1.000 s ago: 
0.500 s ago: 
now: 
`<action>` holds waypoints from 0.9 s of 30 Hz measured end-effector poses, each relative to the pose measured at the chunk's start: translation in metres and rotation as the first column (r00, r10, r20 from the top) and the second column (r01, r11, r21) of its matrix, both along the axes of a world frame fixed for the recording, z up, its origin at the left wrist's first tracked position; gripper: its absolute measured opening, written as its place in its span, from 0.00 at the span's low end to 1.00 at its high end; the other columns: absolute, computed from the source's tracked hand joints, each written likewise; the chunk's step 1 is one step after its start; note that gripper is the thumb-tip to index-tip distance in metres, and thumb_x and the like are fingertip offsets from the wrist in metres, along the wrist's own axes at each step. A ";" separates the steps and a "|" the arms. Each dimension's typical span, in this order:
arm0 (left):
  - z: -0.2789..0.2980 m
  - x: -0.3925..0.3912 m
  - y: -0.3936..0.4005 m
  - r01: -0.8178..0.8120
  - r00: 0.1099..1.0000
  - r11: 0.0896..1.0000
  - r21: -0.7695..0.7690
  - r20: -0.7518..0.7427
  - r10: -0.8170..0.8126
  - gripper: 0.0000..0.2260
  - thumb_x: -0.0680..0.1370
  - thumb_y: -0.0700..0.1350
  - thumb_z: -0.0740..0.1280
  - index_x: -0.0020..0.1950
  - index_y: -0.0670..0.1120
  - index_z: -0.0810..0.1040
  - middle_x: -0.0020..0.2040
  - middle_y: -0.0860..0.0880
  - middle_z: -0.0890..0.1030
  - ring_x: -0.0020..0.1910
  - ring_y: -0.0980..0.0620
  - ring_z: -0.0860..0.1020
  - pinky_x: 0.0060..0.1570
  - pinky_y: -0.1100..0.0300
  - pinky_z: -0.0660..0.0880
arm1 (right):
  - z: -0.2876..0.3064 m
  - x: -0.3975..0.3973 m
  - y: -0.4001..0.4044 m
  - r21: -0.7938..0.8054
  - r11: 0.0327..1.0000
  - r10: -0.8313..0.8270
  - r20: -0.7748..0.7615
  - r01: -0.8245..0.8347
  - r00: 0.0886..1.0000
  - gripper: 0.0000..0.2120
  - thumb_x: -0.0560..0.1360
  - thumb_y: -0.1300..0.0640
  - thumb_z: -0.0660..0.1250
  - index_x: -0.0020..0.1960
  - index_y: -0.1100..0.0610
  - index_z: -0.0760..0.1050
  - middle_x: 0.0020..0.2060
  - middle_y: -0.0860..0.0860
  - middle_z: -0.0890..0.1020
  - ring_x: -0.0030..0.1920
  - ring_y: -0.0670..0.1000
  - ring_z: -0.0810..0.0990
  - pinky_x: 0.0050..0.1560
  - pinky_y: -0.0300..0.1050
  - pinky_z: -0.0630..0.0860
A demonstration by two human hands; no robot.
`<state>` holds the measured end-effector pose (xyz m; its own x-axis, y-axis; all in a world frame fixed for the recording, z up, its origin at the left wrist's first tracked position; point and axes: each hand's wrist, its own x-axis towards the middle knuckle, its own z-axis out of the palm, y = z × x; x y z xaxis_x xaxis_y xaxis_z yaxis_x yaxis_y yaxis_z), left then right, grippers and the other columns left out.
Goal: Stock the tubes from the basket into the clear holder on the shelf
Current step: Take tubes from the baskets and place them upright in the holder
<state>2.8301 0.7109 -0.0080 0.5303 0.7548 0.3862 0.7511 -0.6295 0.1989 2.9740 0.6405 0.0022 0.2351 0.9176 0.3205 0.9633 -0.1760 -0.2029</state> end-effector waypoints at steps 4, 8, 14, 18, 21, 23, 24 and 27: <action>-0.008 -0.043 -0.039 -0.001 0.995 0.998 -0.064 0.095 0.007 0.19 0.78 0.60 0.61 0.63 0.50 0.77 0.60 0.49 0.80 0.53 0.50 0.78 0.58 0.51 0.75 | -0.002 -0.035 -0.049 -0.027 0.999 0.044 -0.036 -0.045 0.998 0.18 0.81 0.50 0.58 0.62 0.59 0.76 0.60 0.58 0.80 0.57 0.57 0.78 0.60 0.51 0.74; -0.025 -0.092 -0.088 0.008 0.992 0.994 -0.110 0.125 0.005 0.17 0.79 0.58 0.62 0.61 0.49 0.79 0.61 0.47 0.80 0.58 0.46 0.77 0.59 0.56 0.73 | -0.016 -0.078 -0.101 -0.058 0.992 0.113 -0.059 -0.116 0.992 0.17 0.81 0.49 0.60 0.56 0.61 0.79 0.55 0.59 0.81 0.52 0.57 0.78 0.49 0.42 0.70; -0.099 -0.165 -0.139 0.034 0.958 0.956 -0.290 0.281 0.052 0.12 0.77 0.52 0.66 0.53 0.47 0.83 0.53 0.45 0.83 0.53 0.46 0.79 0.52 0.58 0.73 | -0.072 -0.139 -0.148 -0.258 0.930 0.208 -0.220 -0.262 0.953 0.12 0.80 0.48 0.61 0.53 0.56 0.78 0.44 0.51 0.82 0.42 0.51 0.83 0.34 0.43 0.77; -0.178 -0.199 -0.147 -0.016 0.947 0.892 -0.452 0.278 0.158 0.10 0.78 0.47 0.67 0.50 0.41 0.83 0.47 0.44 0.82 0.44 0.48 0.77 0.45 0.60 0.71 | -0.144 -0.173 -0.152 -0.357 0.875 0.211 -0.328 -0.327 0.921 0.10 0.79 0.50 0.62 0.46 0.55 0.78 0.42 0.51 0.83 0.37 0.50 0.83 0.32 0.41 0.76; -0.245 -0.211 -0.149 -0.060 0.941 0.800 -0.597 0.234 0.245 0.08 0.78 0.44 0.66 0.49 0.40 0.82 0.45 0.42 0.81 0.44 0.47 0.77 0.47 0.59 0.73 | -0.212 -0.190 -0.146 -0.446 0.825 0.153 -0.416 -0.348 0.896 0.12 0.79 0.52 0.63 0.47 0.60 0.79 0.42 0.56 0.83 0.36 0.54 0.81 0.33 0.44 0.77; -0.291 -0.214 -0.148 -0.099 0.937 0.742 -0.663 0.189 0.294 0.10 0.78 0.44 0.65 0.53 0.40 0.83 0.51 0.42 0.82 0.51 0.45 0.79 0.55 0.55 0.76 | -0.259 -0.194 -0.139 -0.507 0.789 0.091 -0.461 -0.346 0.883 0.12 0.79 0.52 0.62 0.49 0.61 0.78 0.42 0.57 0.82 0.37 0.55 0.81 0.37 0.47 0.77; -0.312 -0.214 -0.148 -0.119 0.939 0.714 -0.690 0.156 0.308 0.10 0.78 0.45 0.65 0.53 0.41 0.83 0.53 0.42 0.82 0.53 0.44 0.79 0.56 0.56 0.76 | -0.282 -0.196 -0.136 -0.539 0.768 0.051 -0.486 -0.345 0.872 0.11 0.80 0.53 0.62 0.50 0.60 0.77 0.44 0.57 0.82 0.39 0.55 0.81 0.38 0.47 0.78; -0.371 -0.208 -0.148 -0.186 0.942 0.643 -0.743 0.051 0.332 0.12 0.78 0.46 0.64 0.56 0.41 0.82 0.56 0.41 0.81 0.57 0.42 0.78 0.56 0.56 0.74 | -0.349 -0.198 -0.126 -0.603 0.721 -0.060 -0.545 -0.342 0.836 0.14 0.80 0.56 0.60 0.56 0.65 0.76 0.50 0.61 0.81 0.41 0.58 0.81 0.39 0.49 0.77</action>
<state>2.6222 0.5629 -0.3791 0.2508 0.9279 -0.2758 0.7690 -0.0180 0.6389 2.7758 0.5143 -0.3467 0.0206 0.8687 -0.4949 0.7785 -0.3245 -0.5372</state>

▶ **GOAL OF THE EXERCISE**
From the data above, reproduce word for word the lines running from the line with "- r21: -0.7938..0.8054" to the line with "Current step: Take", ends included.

▶ **ANSWER SECTION**
  - r21: -0.7938..0.8054
  - r11: 0.0327..1.0000
  - r10: -0.8313..0.8270
  - r20: -0.7748..0.7615
  - r01: -0.8245..0.8347
  - r00: 0.0886..1.0000
  - gripper: 0.0000..0.2120
  - thumb_x: -0.0560..0.1360
  - thumb_y: -0.1300..0.0640
  - thumb_z: -0.0660..0.1250
  - index_x: -0.0020..0.1960
  - index_y: -0.1100..0.0610
  - index_z: -0.0760..0.1050
  - middle_x: 0.0020..0.2060
  - middle_y: -0.0860..0.0860
  - middle_z: -0.0890..0.1020
  - ring_x: -0.0030..0.1920
  - ring_y: -0.0670..0.1000
  - ring_z: -0.0810..0.0990
  - pinky_x: 0.0050..0.1560
  - pinky_y: -0.0300..0.1050
  - pinky_z: -0.0630..0.0860
A demonstration by two human hands; no robot.
`<state>` holds the measured end-effector pose (xyz m; its own x-axis, y-axis; all in a world frame fixed for the recording, z up, its origin at the left wrist's first tracked position; point and axes: each hand's wrist, its own x-axis towards the middle knuckle, its own z-axis out of the palm, y = z × x; x y z xaxis_x xaxis_y xaxis_z yaxis_x yaxis_y yaxis_z), left then right, grippers and the other columns left out.
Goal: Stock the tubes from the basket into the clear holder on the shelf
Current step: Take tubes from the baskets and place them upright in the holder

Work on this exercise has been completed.